Microbial growth in small-volume pharmaceuticals.

作者信息

Whyte W, Niven L, Bell N D

出版信息

J Parenter Sci Technol. 1989 Sep-Oct;43(5):208-12.

PMID:2809928
Abstract

The ability of aseptically filled pharmaceuticals to support microbial growth was tested on 43 small-volume products (mainly parenterals). These were inoculated with a variety of microorganisms which were known to be associated with contamination of pharmaceutical products. In general, Gram-negative bacteria were found to be much more likely to grow than Gram-positive. It was possible for an inoculum of a few cells to multiply to levels up to 10(7)/mL. The presence of preservatives also influenced the likelihood of growth, 12 out of 19 (63%) of the pharmaceuticals without preservatives supporting growth of one or more microorganisms; only 3 out of 24 (12%) of those with preservatives supported growth.
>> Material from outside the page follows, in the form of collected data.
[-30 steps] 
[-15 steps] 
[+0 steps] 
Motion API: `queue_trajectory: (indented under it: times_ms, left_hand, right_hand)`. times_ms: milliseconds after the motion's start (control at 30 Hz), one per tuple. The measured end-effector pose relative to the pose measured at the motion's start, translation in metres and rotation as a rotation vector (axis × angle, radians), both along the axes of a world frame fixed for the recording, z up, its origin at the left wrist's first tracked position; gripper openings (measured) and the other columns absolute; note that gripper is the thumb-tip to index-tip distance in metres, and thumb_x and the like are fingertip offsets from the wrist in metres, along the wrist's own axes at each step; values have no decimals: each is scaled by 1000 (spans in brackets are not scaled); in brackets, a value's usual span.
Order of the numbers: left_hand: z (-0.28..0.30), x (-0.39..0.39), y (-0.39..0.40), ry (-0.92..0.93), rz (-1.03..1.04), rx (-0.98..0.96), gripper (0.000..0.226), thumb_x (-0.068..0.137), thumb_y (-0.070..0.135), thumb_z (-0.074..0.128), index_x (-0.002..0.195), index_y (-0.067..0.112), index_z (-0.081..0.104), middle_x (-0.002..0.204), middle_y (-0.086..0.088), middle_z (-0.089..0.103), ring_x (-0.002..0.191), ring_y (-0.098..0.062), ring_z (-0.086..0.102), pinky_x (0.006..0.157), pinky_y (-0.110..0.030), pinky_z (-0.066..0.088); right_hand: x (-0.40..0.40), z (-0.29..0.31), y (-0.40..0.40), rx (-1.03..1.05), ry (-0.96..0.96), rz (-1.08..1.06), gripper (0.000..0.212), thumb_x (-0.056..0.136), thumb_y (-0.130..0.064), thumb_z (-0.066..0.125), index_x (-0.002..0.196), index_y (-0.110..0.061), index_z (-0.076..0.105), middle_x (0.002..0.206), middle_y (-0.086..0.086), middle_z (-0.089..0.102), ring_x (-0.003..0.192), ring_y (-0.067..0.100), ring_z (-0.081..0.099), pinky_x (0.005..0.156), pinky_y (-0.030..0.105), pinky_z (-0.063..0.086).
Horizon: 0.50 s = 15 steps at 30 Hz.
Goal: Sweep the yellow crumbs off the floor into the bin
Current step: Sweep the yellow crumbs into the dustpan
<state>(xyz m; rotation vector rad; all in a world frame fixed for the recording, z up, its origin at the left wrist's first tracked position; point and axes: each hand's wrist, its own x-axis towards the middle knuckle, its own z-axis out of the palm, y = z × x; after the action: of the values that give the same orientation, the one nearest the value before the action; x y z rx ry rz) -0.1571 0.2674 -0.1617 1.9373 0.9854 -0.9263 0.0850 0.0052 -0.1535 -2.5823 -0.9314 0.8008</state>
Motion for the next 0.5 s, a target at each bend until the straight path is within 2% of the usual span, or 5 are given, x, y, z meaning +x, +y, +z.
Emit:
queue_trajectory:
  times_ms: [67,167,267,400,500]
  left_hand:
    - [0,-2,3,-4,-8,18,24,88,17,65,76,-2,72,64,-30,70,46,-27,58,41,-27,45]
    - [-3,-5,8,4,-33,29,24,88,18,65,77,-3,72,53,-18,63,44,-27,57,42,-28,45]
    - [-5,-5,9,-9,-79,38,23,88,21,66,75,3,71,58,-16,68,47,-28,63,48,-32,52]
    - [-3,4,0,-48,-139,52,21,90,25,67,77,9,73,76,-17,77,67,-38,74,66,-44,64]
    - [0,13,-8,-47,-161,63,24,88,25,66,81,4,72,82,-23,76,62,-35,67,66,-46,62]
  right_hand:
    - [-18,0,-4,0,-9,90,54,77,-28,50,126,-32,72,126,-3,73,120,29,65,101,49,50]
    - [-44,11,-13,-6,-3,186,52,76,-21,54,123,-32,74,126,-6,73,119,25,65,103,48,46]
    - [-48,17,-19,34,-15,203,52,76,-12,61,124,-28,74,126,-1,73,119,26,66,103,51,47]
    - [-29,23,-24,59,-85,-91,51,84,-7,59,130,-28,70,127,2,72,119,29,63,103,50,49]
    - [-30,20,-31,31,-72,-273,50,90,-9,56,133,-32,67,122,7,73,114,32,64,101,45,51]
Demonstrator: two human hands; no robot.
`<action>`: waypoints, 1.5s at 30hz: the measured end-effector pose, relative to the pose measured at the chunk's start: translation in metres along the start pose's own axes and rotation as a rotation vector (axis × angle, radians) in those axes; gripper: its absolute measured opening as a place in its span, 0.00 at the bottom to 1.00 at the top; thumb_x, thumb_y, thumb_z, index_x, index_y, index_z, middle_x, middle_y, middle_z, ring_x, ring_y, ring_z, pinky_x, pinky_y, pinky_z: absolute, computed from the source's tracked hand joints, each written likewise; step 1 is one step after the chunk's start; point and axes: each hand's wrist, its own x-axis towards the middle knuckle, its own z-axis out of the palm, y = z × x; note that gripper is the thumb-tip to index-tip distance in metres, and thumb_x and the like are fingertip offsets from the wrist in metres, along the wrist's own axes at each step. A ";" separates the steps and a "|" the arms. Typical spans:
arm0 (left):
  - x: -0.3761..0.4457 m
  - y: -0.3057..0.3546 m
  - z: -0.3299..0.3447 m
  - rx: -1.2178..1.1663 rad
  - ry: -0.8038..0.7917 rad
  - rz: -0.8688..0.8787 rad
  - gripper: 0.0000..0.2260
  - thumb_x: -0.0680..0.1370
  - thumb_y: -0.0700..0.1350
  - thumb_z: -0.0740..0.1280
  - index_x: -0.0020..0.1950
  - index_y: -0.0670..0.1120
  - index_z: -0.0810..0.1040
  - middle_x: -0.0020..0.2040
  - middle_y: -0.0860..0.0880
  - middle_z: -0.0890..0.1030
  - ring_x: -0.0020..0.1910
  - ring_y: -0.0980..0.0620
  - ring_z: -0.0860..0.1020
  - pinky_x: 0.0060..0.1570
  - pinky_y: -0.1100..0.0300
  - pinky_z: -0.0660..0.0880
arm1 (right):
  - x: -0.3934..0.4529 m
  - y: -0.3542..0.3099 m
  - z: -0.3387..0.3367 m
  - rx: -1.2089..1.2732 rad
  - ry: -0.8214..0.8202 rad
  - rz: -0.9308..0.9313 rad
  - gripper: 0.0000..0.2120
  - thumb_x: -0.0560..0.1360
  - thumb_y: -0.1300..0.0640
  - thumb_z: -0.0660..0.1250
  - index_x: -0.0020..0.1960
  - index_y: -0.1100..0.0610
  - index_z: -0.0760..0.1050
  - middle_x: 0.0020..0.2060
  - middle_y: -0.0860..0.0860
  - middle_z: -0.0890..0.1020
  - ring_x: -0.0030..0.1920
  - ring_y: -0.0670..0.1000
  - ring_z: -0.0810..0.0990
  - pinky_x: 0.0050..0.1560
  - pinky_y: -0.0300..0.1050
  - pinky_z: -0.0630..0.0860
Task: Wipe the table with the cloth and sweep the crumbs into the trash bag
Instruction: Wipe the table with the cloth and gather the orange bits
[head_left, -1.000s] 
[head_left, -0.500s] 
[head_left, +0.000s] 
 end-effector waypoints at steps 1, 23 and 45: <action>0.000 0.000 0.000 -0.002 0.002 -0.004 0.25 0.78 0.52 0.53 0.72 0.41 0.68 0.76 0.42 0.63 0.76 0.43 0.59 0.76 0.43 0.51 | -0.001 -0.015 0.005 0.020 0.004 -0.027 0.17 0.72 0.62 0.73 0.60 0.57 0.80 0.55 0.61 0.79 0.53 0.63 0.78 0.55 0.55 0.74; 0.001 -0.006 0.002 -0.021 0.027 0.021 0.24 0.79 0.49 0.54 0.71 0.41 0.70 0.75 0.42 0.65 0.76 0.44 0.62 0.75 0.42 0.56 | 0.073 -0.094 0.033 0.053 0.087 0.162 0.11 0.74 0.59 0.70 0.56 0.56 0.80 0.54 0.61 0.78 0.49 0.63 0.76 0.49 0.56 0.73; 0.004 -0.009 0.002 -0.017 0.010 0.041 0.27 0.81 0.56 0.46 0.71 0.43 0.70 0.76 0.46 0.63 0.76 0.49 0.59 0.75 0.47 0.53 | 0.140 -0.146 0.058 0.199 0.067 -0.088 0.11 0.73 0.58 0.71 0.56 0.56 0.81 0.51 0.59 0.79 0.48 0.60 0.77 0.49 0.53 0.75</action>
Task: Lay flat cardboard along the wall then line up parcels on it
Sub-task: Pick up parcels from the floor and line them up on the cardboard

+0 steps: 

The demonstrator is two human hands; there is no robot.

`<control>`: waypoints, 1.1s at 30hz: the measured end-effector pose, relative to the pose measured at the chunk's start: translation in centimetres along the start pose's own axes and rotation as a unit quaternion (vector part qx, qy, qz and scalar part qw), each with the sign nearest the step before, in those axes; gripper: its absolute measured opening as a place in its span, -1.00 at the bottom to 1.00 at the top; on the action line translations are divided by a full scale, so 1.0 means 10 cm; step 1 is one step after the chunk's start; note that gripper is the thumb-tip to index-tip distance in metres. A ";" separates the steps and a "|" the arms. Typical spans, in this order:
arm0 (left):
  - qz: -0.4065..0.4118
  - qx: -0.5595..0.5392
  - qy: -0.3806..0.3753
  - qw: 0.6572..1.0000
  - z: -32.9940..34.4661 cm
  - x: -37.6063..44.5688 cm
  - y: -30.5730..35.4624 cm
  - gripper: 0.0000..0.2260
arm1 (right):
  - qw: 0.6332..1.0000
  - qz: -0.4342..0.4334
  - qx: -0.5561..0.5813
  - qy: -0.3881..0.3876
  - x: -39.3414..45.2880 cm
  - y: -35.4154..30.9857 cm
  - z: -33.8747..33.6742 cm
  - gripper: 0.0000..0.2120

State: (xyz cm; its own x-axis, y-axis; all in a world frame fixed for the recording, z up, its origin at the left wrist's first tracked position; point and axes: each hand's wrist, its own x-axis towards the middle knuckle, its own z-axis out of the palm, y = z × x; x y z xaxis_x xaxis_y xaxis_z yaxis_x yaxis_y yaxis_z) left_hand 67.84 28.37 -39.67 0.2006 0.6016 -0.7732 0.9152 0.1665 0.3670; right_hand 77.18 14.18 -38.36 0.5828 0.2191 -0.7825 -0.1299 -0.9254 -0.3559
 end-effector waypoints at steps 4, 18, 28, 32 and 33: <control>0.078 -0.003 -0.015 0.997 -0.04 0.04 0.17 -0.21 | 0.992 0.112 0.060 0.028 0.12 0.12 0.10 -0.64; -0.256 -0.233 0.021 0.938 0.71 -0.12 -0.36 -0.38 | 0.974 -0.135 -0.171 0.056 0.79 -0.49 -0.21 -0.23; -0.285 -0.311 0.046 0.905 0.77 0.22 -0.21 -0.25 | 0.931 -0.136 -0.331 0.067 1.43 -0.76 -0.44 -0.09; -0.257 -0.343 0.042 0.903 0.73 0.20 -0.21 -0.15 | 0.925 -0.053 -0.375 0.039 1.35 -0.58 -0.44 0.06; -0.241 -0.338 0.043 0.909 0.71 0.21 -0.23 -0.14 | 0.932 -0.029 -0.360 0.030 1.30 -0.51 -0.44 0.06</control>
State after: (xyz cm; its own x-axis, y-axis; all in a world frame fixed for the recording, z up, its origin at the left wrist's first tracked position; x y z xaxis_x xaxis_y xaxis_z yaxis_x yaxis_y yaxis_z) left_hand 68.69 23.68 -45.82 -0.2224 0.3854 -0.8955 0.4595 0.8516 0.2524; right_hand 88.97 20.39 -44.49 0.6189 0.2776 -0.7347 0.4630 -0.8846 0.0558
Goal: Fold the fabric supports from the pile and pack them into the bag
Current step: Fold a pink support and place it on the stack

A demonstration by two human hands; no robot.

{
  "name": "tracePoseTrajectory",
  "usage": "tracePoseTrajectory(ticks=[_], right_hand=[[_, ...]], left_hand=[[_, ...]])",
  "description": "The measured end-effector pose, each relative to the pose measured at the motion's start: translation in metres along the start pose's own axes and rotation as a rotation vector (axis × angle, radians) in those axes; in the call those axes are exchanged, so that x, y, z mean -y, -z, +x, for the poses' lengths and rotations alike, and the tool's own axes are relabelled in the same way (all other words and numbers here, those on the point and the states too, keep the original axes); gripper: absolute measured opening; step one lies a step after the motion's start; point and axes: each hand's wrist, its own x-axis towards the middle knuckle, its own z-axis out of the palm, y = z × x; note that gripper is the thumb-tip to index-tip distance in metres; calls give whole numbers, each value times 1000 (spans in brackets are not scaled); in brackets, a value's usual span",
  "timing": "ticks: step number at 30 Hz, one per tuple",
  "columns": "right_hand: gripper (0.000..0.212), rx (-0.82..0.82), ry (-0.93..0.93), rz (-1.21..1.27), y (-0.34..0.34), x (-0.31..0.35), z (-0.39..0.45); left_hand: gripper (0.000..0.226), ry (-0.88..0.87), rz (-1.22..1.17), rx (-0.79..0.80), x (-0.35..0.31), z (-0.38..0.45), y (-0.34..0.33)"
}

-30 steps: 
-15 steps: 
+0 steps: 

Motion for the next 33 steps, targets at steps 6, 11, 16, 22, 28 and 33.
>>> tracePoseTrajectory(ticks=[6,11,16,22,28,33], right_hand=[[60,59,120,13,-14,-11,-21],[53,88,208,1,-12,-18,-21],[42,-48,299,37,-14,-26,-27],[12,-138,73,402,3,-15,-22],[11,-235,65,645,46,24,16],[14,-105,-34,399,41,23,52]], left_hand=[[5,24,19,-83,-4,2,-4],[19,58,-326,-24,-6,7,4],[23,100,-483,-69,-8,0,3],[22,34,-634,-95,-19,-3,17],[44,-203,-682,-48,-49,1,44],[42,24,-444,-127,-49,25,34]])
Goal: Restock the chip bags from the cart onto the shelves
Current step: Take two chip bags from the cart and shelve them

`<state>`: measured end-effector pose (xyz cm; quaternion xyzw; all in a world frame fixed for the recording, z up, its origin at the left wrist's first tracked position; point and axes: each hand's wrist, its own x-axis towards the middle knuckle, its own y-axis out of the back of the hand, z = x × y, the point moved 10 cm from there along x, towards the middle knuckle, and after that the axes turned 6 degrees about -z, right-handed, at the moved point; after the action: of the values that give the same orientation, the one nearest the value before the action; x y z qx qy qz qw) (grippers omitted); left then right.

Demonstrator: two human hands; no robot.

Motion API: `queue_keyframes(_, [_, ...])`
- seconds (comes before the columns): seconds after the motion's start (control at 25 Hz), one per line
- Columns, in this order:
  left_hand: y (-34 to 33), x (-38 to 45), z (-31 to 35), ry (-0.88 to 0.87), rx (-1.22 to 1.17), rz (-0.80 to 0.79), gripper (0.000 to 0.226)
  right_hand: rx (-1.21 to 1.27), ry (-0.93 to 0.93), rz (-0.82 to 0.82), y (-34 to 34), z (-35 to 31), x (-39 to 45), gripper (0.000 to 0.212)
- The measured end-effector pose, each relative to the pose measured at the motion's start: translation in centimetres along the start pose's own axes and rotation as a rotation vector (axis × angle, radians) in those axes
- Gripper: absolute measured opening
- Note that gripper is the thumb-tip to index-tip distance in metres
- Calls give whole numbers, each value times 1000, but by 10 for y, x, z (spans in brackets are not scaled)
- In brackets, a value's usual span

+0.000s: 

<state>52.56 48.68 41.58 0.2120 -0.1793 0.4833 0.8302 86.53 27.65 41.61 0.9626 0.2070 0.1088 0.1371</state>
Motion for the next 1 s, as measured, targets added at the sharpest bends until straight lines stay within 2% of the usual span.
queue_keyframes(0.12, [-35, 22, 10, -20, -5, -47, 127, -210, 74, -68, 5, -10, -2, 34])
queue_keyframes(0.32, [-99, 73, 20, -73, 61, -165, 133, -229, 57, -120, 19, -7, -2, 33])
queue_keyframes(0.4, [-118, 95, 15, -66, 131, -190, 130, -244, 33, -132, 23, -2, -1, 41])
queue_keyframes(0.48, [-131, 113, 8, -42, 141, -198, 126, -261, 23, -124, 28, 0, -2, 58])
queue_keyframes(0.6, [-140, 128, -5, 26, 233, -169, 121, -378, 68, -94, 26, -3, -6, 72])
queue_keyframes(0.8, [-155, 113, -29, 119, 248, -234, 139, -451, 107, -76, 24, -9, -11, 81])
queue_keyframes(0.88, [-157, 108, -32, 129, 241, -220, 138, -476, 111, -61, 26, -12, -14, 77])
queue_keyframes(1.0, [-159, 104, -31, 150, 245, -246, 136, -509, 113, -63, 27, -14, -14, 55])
The importance of these observations is discussed with reference to formulation of aseptically filled products, environmental sampling and the quality of cleanroom conditions necessary for production. It is suggested that those pharmaceuticals which are designed to be sterile but not to be terminally sterilized, should be tested before production begins, for their ability to support microbial growth. In this way, the risks involved in aseptically filling can be ascertained. A test is proposed in which "indicator" microorganisms would predict the likelihood of pharmaceutical formulations supporting growth.

摘要

对43种小容量产品(主要是注射剂)进行了无菌灌装药品支持微生物生长能力的测试。这些产品接种了多种已知与药品污染相关的微生物。一般来说,发现革兰氏阴性菌比革兰氏阳性菌更易生长。几个细胞的接种物有可能繁殖到高达10(7)/mL的水平。防腐剂的存在也影响生长的可能性,19种无防腐剂药品中有12种(63%)支持一种或多种微生物生长;有防腐剂的24种药品中只有3种(12%)支持生长。结合无菌灌装产品的配方、环境采样和生产所需洁净室条件的质量,讨论了这些观察结果的重要性。建议对于那些设计为无菌但非最终灭菌的药品,在生产开始前应测试其支持微生物生长的能力。通过这种方式,可以确定无菌灌装所涉及的风险。提出了一种测试方法,其中“指示”微生物将预测药品制剂支持生长的可能性。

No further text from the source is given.